Rate of SH events (number of events over preceding year) measured using the 12 and 24-month anonymised SH recall forms27. Where anonymised data were missing, participants were asked for permission to use data reported in the equivalent open form, and to confirm that they agreed the data were a true reflection of their current experience.
These covered the type of hypoglycaemia event, the impact of courses on HbA1c and a range of psychological outcomes (cognitive, behavioural and emotional), listed in the supplementary data (Table S9).
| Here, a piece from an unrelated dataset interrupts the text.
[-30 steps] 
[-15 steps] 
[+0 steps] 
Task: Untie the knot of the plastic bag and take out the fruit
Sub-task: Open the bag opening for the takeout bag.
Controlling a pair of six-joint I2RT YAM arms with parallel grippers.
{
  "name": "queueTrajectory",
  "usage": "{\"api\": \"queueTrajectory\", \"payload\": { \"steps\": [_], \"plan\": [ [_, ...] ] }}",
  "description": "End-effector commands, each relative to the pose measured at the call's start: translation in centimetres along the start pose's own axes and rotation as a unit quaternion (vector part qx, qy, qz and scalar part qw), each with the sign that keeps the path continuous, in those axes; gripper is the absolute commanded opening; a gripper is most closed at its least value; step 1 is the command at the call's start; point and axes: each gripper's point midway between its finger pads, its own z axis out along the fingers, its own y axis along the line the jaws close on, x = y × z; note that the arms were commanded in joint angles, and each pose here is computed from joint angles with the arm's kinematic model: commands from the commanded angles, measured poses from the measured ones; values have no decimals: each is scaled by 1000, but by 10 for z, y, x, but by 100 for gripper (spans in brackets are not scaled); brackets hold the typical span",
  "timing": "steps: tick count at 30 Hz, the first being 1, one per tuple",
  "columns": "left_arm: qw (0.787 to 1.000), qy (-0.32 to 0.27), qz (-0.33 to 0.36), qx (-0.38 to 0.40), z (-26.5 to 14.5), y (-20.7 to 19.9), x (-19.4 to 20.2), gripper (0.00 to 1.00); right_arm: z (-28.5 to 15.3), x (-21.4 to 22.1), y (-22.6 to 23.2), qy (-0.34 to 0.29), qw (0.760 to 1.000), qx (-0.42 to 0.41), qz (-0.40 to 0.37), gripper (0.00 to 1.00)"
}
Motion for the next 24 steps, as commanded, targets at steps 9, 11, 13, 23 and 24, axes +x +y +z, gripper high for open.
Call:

We recruited adults with T1D who were continuing to report both IAH (as confirmed by a Gold and/or Clarke score of four or more30,31) and recurrent episodes of severe hypoglycaemia, despite having completed formal education in flexible insulin self-management. Severe hypoglycaemia was defined as an episode of low blood glucose requiring assistance of another person actively to administer corrective action, because of impaired cognitive function, or episodes of loss of consciousness or seizure1. Inclusion criteria included age 18 years or older; a clinical diagnosis of T1D of at least four years’ duration; experiencing problematic hypoglycaemia, defined as IAH and more than one severe hypoglycaemia in the last two years, with at least one occurring on their present treatment regimen; completion of structured education in flexible insulin therapy and on-going specialist care; current use of an appropriate (in the investigator’s estimation) multiple daily insulin injection regimen or CSII (insulin pump) therapy; willingness to comply with study design, including willingness and ability to perform home blood glucose testing up to four times a day routinely; ability to communicate in written and spoken English and give written informed consent. Exclusion criteria were type 2 diabetes; T1D with preserved awareness of hypoglycaemia; no previous structured education in flexible intensive insulin therapy; pregnancy; severe mental illness; cognitive impairment; diagnosed eating disorder; co-morbid medical disease contributing to hypoglycaemia (e.g. inadequately treated Addison’s disease or growth hormone deficiency or hypothyroidism; untreated coeliac disease; uncontrolled gastroparesis; end stage renal disease). Blood test result ruling out the co-morbidities could be taken from existing clinical data, provided the test had been carried out within 12 months, and during the period of the participant’s current hypoglycaemia problem. Participants were reimbursed for out-of-pocket expenses involved in attending study visits, either on presentation of receipts (UK) or as a fixed sum offered for each visit (USA).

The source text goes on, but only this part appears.